The KPI service then feeds multiple delivery channels:

What This Unlocks
With a proper data warehouse in place, I’ve helped startups answer questions like:
Marketing:
- Which Facebook ad creative drives the highest LTV customers?
- What’s our true CAC by channel, not just first-touch attribution?
- Which landing page + traffic source combination has the best conversion rate?
Product:
- What’s the correlation between feature X usage and retention?
- Where do users drop off in the onboarding flow?
- Which user segment has the highest repeat purchase rate?
Operations:
- How many support tickets come from users acquired through each channel?
- What’s the relationship between shipping time and customer satisfaction?
- Which product SKU has the highest return rate and why?
Finance:
- What’s our actual monthly recurring revenue after accounting for failed payments?
- What’s the payback period by acquisition channel?
- Which subscription plan has the best unit economics?
The Investment Pays Off
Setting up a data warehouse takes time - typically 2-4 weeks for a complete implementation. But the ROI is immediate:
Faster decision-making: Questions that used to require pulling data from 5 systems and spending a day in Excel now take a single SQL query.
Attribution clarity: You finally know which marketing efforts actually work, not just which ones claim credit.
Product insights: You can see the complete user journey and identify exactly where people struggle.
Automated reporting: No more manual weekly reports. KPIs flow to Slack automatically.
AI-ready data: When you want to add AI insights, the data is already clean and centralized.
Getting Started
If you’re running a startup without a data warehouse, here’s my recommended order of operations:
- Week 1: Set up BigQuery and configure Cloud Datastream for your production database
- Week 2: Add Airbyte connections for Shopify/Stripe, Google Ads, and Facebook Ads
- Week 3: Set up GA4 BigQuery export and handle any cross-region sync needs
- Week 4: Build your first 10 SQL queries and a basic KPI dashboard
The queries I showed above are templates. Adapt them to your schema and business model.
The Mindset Shift
The biggest change isn’t technical - it’s cultural. When every question can be answered with a SQL query, decisions move from “I think” to “the data shows.”

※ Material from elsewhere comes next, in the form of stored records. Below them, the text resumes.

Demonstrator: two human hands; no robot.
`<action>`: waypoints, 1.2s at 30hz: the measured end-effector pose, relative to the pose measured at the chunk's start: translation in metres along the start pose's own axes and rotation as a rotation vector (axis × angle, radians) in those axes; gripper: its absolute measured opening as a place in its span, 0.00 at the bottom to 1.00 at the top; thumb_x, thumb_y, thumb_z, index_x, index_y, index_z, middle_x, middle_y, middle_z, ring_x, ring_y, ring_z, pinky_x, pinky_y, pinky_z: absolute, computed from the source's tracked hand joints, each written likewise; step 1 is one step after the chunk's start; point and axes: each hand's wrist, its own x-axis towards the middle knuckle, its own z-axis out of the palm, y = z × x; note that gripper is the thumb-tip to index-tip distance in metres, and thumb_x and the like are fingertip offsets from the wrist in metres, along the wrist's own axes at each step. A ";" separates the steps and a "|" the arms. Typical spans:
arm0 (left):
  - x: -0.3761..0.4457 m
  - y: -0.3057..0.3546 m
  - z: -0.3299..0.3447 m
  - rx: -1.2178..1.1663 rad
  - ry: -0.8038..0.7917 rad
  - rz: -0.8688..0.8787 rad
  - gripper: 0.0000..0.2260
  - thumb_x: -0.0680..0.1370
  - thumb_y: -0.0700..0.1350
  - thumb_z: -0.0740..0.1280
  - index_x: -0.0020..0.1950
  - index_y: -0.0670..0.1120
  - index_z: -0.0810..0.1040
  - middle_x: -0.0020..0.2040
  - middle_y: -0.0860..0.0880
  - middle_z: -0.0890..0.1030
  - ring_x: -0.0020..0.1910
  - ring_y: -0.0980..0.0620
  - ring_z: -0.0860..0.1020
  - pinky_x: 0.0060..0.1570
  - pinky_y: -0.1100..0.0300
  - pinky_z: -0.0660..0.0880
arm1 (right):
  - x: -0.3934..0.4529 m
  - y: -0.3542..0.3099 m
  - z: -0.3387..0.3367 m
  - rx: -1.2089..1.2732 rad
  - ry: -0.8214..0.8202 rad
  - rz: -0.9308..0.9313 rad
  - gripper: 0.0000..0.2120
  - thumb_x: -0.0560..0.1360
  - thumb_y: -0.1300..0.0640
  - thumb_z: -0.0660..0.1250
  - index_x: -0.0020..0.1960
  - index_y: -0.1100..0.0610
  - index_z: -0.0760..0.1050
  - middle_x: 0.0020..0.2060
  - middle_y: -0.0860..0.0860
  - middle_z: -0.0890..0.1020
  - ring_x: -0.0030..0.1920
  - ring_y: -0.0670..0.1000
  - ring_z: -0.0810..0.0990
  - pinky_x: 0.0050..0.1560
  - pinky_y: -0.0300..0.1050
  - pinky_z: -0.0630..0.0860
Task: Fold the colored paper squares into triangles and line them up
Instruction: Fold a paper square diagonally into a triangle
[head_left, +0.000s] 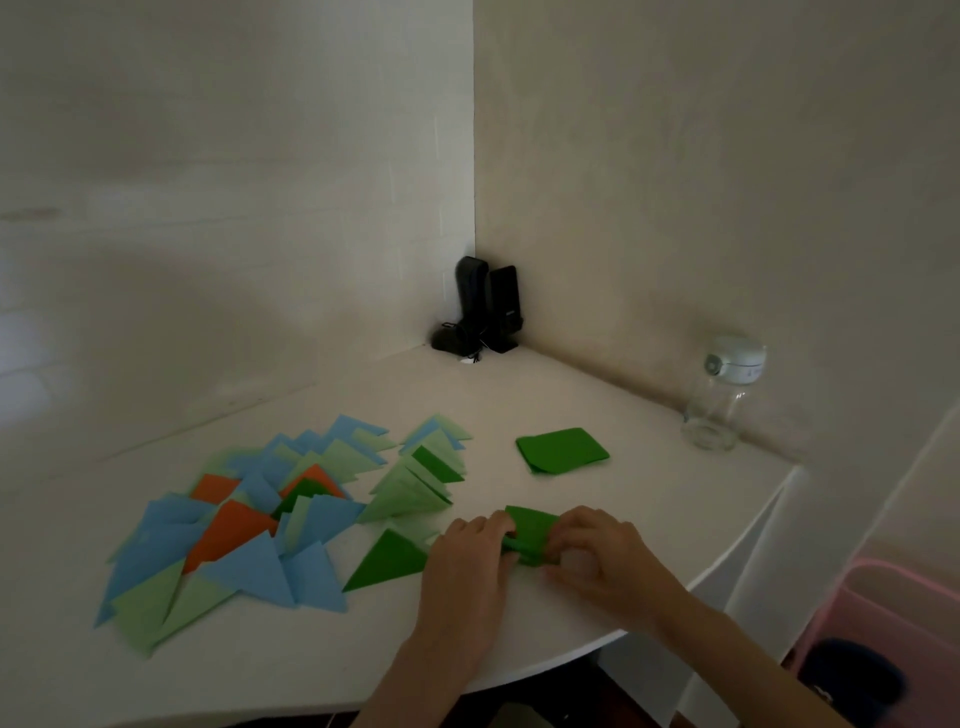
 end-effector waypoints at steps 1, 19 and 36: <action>0.000 0.001 0.000 -0.013 0.001 -0.019 0.09 0.77 0.44 0.65 0.56 0.50 0.74 0.44 0.52 0.77 0.45 0.52 0.73 0.45 0.56 0.71 | -0.001 0.001 0.003 -0.016 0.015 0.006 0.18 0.67 0.32 0.60 0.44 0.44 0.79 0.48 0.37 0.75 0.51 0.41 0.74 0.53 0.51 0.72; 0.014 -0.014 0.016 -0.188 0.002 -0.204 0.17 0.73 0.46 0.71 0.52 0.57 0.65 0.35 0.56 0.73 0.41 0.55 0.71 0.41 0.59 0.70 | 0.004 -0.009 0.023 -0.077 0.227 0.194 0.14 0.65 0.40 0.73 0.31 0.44 0.70 0.45 0.41 0.72 0.49 0.44 0.71 0.47 0.43 0.64; 0.025 -0.021 0.012 -0.120 -0.098 -0.107 0.08 0.76 0.37 0.66 0.43 0.49 0.83 0.43 0.49 0.77 0.43 0.53 0.74 0.45 0.61 0.71 | 0.024 -0.008 -0.007 0.160 0.012 0.252 0.06 0.74 0.53 0.69 0.50 0.45 0.75 0.46 0.48 0.78 0.41 0.40 0.73 0.39 0.26 0.67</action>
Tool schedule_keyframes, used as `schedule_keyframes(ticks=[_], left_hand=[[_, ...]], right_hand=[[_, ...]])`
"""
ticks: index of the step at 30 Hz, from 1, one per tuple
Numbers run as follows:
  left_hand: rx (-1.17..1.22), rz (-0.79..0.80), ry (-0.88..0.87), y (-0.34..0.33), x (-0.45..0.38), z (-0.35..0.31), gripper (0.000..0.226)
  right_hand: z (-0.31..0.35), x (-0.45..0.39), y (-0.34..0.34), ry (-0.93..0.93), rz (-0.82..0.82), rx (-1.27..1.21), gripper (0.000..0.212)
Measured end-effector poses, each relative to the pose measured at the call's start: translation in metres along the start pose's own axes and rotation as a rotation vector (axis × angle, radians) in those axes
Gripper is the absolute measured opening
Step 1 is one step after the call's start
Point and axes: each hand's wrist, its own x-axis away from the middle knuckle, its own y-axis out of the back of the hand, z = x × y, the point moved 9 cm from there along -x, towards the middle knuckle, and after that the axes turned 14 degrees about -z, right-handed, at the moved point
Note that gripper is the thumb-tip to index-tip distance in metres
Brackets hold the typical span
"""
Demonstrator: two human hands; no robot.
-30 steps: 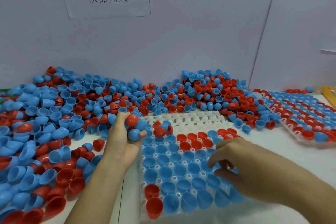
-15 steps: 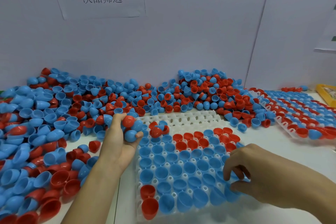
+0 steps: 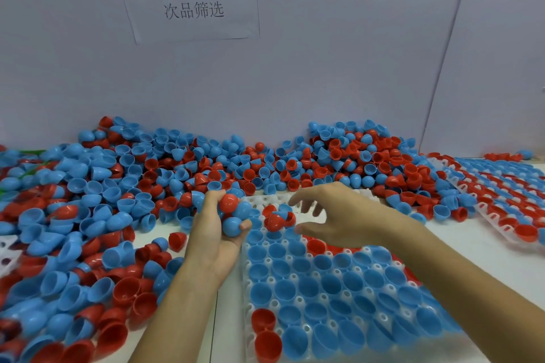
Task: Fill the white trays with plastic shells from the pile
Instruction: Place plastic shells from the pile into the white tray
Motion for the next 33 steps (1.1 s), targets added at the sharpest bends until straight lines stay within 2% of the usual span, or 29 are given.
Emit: schedule_keyframes(ticks=[2,5,10,14,16,20,23,25,28,33], left_hand=[[0.001,-0.005,-0.006,0.001,-0.001,-0.001,0.019],[-0.002,-0.019,-0.009,0.003,-0.003,-0.002,0.019],[0.001,-0.034,0.012,0.006,-0.006,0.001,0.011],[0.006,-0.041,0.016,0.006,-0.007,0.001,0.011],[0.013,-0.04,0.023,0.006,-0.006,0.0,0.012],[0.008,-0.044,0.034,0.004,-0.004,0.001,0.014],[-0.019,-0.022,0.024,0.0,0.0,0.003,0.015],[-0.041,0.012,0.03,-0.005,0.006,0.006,0.014],[-0.011,0.074,0.084,-0.012,0.014,0.01,0.022],[0.167,0.079,0.243,-0.008,0.016,0.015,0.018]], right_hand=[[0.004,-0.02,-0.014,0.0,0.01,0.011,0.056],[0.003,-0.039,-0.033,-0.005,0.015,0.085,0.057],[0.004,-0.053,-0.05,0.018,0.022,0.007,0.032],[-0.001,-0.058,-0.043,0.008,-0.014,-0.09,0.027],[-0.006,-0.06,-0.03,-0.024,-0.061,-0.157,0.023],[-0.01,-0.058,0.006,-0.123,-0.255,-0.412,0.009],[0.005,-0.052,0.018,-0.12,-0.34,-0.543,0.013],[0.031,-0.047,0.02,-0.01,-0.366,-0.509,0.018],[0.069,-0.041,0.009,0.172,-0.319,-0.356,0.029],[0.09,-0.037,-0.016,0.288,-0.229,-0.126,0.042]])
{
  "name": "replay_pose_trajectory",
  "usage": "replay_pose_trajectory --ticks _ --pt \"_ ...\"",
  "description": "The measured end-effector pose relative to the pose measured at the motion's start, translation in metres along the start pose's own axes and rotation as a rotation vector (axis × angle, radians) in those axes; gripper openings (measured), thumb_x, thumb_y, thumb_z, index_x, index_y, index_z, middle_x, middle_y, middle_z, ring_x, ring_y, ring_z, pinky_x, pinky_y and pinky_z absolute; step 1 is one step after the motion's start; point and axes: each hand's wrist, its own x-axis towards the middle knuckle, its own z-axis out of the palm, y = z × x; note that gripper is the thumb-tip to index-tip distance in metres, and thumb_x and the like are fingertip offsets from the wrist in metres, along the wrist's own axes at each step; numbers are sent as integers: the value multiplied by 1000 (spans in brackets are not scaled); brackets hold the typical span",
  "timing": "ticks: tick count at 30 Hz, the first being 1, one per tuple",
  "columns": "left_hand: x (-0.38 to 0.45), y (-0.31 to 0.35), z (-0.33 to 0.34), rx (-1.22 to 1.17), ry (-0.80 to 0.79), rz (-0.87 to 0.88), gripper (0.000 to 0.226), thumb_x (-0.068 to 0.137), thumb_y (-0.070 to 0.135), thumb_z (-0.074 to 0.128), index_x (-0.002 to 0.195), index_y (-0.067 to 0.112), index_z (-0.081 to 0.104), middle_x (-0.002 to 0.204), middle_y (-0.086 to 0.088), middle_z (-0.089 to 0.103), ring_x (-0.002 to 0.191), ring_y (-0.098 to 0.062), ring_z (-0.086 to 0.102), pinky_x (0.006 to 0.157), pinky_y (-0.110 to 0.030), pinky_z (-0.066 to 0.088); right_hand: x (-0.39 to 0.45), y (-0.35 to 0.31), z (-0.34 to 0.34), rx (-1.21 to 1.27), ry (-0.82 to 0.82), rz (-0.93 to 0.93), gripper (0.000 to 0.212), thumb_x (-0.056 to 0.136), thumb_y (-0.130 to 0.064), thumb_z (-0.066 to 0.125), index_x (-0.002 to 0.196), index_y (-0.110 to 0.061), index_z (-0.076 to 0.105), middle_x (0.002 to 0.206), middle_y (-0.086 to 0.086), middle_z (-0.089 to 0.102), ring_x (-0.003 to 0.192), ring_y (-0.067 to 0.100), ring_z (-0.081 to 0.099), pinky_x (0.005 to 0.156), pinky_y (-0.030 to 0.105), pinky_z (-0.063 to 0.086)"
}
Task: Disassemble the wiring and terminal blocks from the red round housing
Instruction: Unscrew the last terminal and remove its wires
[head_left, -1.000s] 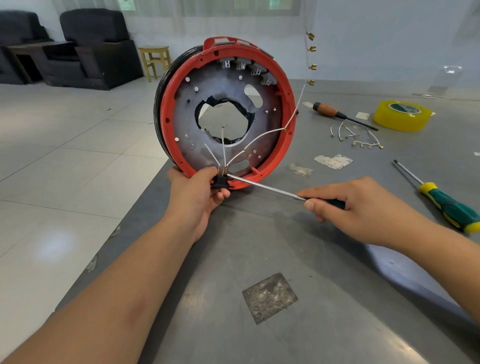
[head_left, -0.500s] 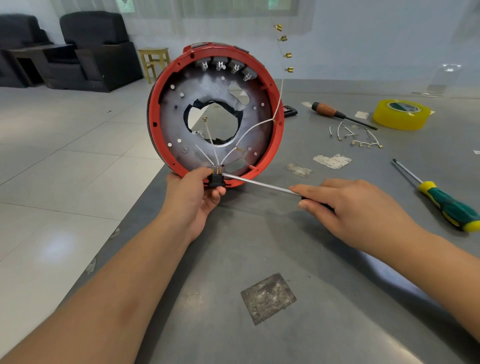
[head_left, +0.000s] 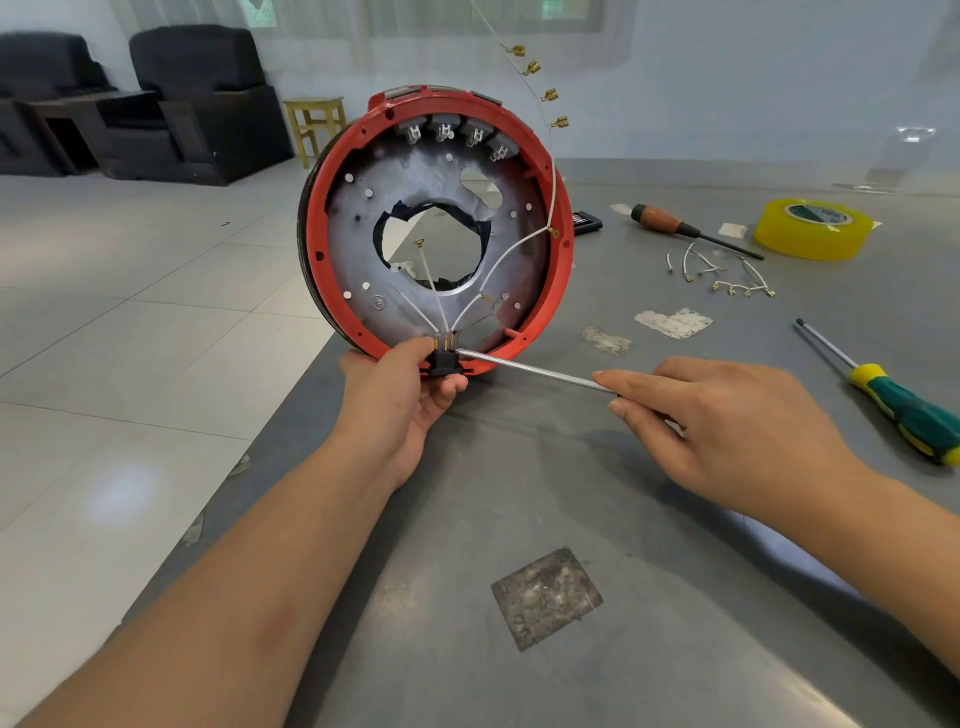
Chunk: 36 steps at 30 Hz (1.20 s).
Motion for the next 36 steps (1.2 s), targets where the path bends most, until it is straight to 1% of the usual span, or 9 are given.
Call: replay_pose_trajectory --ticks 2,6,9,12,15,19,26,31,36 --pt "0 0 0 -5 4 8 42 100 4 60 139 7 45 102 -23 67 49 -21 65 44 -22 51 1 0 -2 -18 -13 9 37 103 -43 41 128 -40 67 85 -8 68 78 26 69 50 33 50" --pt "0 0 0 -18 14 17 43 100 4 60 139 9 44 105 -25 68 50 -23 66 44 -22 51 1 2 -6 -56 -49 14 41 102 -48 36 130 -42 65 85 -9 67 78 26 69 51 34 51" --pt "0 0 0 -25 17 26 42 100 3 60 138 10 43 104 -25 68 51 -24 66 45 -23 52 2 2 -6 -62 -39 13 40 105 -47 35 130 -42 65 85 -8 68 77 26 69 50 33 50" --pt "-1 -1 2 -13 16 44 41 100 4 60 135 12 40 106 -26 68 51 -23 67 46 -23 52 1 1 -4 -62 -38 8 39 103 -48 37 130 -41 65 85 -8 67 77 26 69 50 31 49" --pt "-3 -3 2 -10 18 69 36 100 4 61 126 15 39 115 -29 66 51 -23 67 47 -23 53 1 0 -3 -71 -26 7 40 106 -46 34 130 -41 65 85 -8 67 75 26 68 50 31 48" --pt "-5 -4 3 -8 31 97 33 99 3 61 116 17 37 113 -27 65 50 -24 67 47 -23 54 2 1 -5 -61 -24 8 44 102 -50 33 131 -41 65 84 -9 67 76 25 69 49 31 48" --pt "-5 -4 4 -10 31 117 35 98 2 62 117 18 37 112 -26 67 52 -26 68 49 -25 55 2 -2 -5 -72 -34 12 41 103 -48 35 129 -41 66 84 -10 68 76 24 69 49 29 47" --pt "-4 -5 4 -11 45 124 35 99 3 63 116 19 36 112 -26 67 54 -26 70 50 -25 56 1 -2 -6 -79 -61 5 44 102 -51 31 131 -42 64 87 -9 68 78 24 69 50 31 49" --pt "-5 -5 4 -13 45 128 35 99 3 63 115 19 36 112 -24 67 53 -25 69 50 -25 56 0 -6 -8 -81 -57 9 42 104 -49 33 131 -41 65 87 -8 68 78 25 69 50 30 48"
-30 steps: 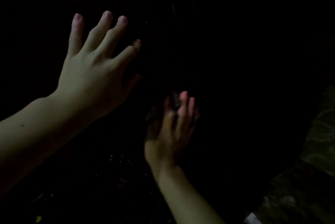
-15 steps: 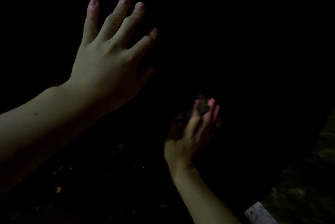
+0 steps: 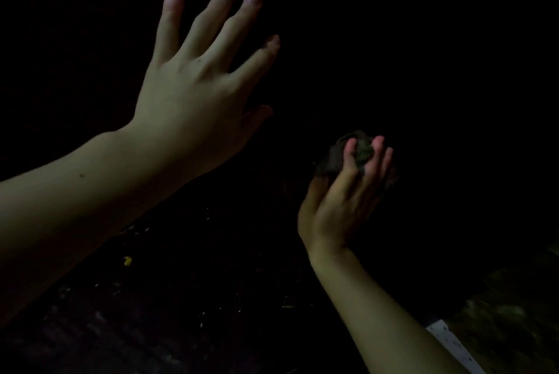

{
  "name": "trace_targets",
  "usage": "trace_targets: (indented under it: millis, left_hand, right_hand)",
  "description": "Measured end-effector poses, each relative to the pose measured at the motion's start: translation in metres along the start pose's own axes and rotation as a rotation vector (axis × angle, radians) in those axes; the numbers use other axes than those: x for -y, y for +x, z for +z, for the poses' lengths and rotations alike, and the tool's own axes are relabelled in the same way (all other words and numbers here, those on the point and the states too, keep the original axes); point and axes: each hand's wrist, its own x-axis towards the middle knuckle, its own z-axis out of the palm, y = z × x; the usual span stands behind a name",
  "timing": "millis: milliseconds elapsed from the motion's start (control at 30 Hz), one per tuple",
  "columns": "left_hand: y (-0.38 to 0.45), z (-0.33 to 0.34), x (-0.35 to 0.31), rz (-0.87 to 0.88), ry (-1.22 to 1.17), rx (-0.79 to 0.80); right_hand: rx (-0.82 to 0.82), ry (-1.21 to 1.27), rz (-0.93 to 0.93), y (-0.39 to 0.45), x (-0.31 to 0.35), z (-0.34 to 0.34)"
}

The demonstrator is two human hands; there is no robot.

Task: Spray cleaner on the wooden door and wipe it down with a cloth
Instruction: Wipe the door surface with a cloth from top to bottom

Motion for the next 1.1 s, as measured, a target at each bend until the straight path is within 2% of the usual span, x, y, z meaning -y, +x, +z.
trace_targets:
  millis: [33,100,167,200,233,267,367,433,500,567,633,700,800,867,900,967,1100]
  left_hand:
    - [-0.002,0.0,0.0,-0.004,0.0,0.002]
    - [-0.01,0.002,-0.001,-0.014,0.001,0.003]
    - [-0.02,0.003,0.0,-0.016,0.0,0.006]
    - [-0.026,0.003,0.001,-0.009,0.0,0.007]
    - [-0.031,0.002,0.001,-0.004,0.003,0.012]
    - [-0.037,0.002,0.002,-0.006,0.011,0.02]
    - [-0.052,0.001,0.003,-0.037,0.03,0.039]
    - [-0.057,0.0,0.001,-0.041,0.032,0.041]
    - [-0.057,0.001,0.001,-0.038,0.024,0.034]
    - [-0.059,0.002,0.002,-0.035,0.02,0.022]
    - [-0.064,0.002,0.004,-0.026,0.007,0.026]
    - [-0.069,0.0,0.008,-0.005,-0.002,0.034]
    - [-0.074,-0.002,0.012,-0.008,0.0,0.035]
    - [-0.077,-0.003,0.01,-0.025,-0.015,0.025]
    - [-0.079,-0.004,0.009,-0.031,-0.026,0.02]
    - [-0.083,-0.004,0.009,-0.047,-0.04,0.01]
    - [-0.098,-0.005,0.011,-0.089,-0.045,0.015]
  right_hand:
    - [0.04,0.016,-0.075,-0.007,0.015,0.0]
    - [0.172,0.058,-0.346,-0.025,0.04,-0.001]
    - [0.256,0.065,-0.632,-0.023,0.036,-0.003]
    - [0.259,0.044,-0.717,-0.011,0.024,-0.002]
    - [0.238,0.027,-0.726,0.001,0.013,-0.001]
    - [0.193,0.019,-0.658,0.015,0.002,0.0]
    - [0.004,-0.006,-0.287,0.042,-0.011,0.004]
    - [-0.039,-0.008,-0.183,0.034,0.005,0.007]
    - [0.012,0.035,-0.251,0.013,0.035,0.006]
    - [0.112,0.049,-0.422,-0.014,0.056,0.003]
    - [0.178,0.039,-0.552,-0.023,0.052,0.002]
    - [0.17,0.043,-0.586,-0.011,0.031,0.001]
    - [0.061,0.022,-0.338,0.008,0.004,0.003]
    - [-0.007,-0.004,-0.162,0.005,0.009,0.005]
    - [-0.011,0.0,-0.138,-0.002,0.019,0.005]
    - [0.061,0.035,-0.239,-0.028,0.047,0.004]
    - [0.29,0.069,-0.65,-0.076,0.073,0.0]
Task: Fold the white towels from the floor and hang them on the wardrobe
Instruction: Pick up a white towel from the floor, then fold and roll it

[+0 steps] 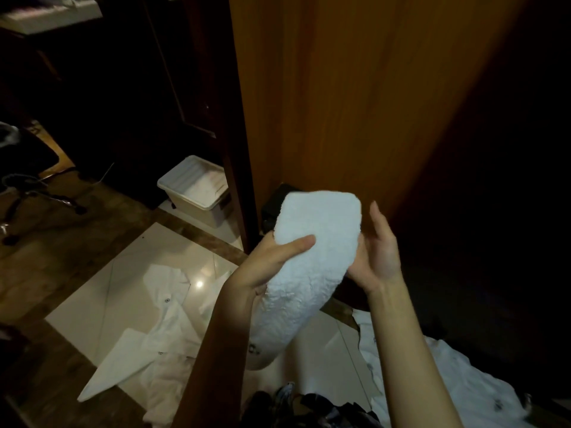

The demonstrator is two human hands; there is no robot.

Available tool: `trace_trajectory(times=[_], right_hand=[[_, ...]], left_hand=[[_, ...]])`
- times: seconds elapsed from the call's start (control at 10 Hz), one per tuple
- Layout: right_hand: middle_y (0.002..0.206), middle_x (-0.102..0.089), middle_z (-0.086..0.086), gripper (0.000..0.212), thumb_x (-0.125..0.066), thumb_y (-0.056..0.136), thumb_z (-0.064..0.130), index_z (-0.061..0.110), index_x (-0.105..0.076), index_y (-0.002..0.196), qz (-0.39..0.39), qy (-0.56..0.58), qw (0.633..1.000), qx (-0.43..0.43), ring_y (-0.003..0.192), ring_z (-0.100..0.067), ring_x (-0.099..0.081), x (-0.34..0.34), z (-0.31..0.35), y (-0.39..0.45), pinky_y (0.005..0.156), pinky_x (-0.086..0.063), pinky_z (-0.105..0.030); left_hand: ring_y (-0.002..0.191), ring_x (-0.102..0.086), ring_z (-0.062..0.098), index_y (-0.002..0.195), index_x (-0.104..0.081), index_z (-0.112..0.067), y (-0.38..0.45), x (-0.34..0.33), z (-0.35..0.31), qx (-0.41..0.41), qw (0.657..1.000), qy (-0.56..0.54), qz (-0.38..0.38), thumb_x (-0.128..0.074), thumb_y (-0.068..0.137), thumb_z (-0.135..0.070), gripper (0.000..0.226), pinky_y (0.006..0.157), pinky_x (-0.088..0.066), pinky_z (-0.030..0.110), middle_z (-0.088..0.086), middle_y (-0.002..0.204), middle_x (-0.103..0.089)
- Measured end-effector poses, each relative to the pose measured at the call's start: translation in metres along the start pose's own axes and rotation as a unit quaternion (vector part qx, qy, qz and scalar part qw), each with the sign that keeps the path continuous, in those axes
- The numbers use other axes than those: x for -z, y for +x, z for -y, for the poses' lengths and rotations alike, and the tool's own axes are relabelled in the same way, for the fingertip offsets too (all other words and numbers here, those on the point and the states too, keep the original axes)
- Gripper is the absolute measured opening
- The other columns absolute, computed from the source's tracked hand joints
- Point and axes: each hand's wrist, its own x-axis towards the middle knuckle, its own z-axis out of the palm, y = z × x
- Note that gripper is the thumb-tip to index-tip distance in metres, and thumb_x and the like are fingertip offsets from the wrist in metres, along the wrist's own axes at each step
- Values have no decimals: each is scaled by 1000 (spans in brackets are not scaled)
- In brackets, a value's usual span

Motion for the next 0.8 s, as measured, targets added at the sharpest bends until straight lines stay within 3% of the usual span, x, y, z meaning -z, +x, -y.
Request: trace_trajectory(times=[0.1,0.2,0.3,0.4,0.5,0.6,0.7,0.8], right_hand=[[133,-57,-15,77,-85,56,55,14,-68,119,29,-91,994,-61,123,-31,-53,5,-18,-1,105,-40,-46],[120,-66,-8,63,-86,53,51,18,-72,105,29,-260,954,-149,115,-28,-58,32,-27,2,103,-42,-44],[114,-70,-4,52,-80,64,33,11,-67,109,60,-397,894,-202,109,-21,-64,32,-20,-5,91,-50,-30],[103,-73,-6,38,-73,70,18,7,-66,105,40,-365,909,-199,96,-18,-69,35,-14,-8,73,-54,-22],[102,-72,-11,44,-76,63,26,9,-69,102,11,-320,936,-148,92,-23,-70,32,-10,-8,71,-56,-28],[105,-71,-15,34,-77,72,24,9,-72,102,-28,-225,969,-102,93,-25,-70,23,-6,-5,73,-58,-32],[109,-70,-14,34,-62,83,22,7,-65,113,-73,-146,985,-55,97,-24,-68,8,-4,-3,78,-58,-34],[106,-71,-12,31,-59,84,20,8,-63,113,-116,-80,990,-31,98,-24,-68,0,-4,-2,85,-53,-38]], left_hand=[[93,-66,15,119,-57,-14,4,-6,-14,1,991,-91,-101,-64,81,-37,45,70,-51,30,-2,96,-68],[108,-61,18,130,-51,-15,13,0,-25,-1,971,-164,-173,-53,90,-50,53,69,-51,29,2,115,-62],[96,-66,13,131,-50,-12,11,13,-22,-58,946,-252,-197,-50,94,-44,49,69,-56,27,1,109,-65],[100,-66,20,125,-53,-8,7,21,-9,-69,931,-294,-204,-53,93,-39,45,77,-54,36,7,109,-67],[113,-61,24,131,-49,-6,13,28,6,-58,929,-306,-198,-46,93,-51,59,98,-45,43,9,120,-64],[112,-62,28,136,-49,-11,11,25,20,-15,956,-265,-121,-39,83,-64,75,93,-46,44,12,124,-64],[110,-60,24,141,-40,-4,8,21,37,39,985,-158,-47,-44,86,-58,77,90,-51,33,9,128,-57],[105,-65,25,126,-55,-8,6,23,38,109,990,-81,40,-90,45,-55,100,92,-51,36,8,117,-67]])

Marketing stops arguing about which channel is better and starts optimizing based on actual LTV by source. Product stops guessing which features matter and builds based on correlation with retention. Operations stops firefighting and starts predicting problems before they happen.
That’s why the data warehouse is the first thing I set up. Not because it’s technically impressive, but because it’s the foundation for running a data-driven company.
Everything else - the CI/CD pipelines, the monitoring, the scaling - is important. But without the ability to measure impact, you don’t know if any of it is working.
Start with the data warehouse. Everything else follows.